Why does the Newton-Raphson method for solving equations always work?
What I know:
I know that if $f(x) = 0$, then the Newton-Raphson method may be applied. It states that $$x_{n+1}=x_n-\frac{f(x_n)}{f'(x_n)}$$ where the solution to $f(x) = 0$ is $x_\infty$
I also know that you can select a point on the graph of $f(x)$ (your first estimate $x_1$), and Newton-Raphson takes the gradient of that point, and where that gradient meets the $x$-axis, and the x value is where $x_2$ is.
I know how it works, but why the $$\frac{f(x)}{f'(x)} ?$$
It seems that the curve is divided by the gradient, but what does this give?
I would just like an explanation of why this works.

What I can give you is a derivation of the method.
Assume some $x^*$ is some zero of $f$. Bcause $f$ is differentiable, sufficiently close at $x^*$ it looks like a straight line.

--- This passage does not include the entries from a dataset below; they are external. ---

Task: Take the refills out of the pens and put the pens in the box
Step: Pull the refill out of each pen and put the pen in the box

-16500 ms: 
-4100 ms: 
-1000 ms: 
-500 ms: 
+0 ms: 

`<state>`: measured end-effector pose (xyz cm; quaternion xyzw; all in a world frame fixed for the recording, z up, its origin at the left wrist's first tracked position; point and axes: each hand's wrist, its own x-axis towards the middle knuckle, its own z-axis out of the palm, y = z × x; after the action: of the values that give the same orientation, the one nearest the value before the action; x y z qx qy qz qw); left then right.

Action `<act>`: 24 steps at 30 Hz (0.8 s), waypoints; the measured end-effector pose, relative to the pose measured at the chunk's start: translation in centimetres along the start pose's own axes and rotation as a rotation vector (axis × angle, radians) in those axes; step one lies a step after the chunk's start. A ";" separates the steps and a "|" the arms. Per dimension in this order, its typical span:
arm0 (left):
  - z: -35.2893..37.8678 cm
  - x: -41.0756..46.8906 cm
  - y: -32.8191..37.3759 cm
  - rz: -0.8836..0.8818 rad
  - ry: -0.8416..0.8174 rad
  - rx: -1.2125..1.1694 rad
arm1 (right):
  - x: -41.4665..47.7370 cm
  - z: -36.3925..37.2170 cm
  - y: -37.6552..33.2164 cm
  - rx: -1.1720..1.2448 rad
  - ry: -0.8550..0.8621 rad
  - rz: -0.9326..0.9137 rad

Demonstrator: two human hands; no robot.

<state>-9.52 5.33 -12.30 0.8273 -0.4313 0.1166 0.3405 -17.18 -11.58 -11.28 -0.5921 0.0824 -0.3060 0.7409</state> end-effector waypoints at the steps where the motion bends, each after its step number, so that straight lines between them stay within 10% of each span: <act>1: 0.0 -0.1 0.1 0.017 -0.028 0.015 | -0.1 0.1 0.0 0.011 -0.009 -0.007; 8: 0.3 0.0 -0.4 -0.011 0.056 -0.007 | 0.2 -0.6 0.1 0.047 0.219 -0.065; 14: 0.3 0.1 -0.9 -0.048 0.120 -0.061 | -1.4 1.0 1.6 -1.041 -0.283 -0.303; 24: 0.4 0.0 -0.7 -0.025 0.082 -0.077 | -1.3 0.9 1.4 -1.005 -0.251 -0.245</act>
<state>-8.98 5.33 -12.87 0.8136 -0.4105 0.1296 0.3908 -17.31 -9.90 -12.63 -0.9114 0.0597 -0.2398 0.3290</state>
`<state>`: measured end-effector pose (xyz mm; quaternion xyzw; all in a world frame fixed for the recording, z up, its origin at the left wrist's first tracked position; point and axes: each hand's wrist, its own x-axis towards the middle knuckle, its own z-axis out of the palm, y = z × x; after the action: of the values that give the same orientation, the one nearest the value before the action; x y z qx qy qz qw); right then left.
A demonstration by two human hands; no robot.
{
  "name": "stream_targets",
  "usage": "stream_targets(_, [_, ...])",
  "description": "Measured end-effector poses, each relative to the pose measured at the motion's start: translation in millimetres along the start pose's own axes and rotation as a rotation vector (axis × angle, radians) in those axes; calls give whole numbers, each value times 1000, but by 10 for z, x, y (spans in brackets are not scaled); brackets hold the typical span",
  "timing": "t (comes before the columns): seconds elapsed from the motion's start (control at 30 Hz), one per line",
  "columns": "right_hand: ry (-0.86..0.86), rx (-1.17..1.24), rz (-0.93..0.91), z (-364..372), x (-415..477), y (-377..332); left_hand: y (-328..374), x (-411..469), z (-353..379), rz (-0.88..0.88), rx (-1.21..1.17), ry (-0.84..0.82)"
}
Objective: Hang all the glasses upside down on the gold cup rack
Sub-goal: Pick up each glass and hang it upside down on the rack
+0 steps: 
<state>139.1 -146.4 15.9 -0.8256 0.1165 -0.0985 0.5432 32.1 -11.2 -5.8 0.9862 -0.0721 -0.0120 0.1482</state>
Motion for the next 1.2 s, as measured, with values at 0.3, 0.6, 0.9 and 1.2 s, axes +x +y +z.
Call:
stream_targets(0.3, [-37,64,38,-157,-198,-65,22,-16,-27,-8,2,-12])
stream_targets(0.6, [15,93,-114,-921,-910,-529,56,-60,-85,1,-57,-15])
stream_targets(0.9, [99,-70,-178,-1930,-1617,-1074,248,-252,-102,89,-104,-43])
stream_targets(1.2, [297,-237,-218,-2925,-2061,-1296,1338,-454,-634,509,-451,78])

So when you are not exactly in $x^*$ but close to it, then you can just take this line and look where this line intersects the $x$-axis instead of the more complicated function $f$. This is because the zeros of a linear function are very easy to determine. E.g. for $y=mx+n$ the zero is simply at
$$x =-\frac nm.$$
So say we are in $x_i$, close to $x^* $. At this point the curve looks like the line
$$y=f'(x_i)(x-x_i)+f(x_i).$$
This is the unique linear function through $f(x_i)$ with the appropriate slope to be a tangent to $f$. Now what is the unqiue zero $x$ of this line? Set $y$ to zero and rearragne and you will find
$$x=x_i-\frac{f(x_i)}{f'(x_i)}$$
in analogy to the zero for a general linear function $y=mx+n$. So when we call this new zero $x_{i+1}$, then starting from an estimation of a zero $x_i$, we found a better one.

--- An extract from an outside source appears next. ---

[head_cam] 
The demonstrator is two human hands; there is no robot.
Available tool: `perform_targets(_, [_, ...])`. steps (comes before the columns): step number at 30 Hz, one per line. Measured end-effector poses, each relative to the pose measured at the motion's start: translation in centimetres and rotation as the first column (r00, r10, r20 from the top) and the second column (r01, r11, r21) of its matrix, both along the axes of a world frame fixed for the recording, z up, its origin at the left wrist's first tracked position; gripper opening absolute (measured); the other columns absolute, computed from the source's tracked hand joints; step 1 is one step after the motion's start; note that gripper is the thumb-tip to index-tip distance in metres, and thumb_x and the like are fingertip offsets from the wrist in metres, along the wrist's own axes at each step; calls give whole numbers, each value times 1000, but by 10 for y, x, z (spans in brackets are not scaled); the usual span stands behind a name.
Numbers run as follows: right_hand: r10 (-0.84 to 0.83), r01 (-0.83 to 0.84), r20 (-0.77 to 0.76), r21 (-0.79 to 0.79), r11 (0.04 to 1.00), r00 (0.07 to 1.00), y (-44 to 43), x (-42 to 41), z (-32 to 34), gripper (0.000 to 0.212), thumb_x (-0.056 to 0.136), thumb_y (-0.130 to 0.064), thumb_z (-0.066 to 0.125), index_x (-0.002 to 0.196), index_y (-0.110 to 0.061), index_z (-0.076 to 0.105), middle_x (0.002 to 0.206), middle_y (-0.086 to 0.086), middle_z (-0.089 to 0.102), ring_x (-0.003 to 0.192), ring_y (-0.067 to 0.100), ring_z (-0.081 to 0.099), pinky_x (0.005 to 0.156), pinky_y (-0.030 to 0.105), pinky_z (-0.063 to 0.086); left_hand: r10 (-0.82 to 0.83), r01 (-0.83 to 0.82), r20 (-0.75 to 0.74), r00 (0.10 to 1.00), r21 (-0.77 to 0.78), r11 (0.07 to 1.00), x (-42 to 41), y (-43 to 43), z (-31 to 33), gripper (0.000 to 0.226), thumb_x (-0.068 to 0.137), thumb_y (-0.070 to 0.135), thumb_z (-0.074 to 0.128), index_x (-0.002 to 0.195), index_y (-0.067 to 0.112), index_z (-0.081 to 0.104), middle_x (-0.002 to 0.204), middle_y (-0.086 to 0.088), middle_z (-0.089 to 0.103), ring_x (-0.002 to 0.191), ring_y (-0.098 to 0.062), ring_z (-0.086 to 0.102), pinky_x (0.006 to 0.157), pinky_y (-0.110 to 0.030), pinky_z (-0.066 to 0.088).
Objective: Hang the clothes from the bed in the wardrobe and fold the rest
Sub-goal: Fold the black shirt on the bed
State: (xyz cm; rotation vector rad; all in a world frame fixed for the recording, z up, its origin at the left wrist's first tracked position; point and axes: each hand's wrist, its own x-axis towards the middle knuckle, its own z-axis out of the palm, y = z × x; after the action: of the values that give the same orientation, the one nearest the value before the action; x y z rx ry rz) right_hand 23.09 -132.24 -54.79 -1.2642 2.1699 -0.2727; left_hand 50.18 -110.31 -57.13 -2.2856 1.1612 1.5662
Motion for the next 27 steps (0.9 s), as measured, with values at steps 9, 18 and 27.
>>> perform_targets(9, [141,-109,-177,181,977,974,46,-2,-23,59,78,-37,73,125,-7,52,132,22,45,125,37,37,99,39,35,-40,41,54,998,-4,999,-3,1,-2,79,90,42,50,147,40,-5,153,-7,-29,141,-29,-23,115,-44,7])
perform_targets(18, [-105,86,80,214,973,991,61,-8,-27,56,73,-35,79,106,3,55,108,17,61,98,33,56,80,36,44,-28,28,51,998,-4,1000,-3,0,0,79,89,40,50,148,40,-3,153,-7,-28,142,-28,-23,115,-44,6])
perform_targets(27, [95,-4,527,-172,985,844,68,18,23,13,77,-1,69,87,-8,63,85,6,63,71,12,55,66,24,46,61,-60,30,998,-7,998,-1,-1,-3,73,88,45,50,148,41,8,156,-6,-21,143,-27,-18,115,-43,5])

This is essentially what the method does. It take an approximation and makes a better one. When your approximation is bad, so will the result be bad too (maybe).
Note:
Newtons method does not always work. There are examples where the sequence of $x_i$ either diverges or oscilltes, either because there is no zero or your initial estimation was bad.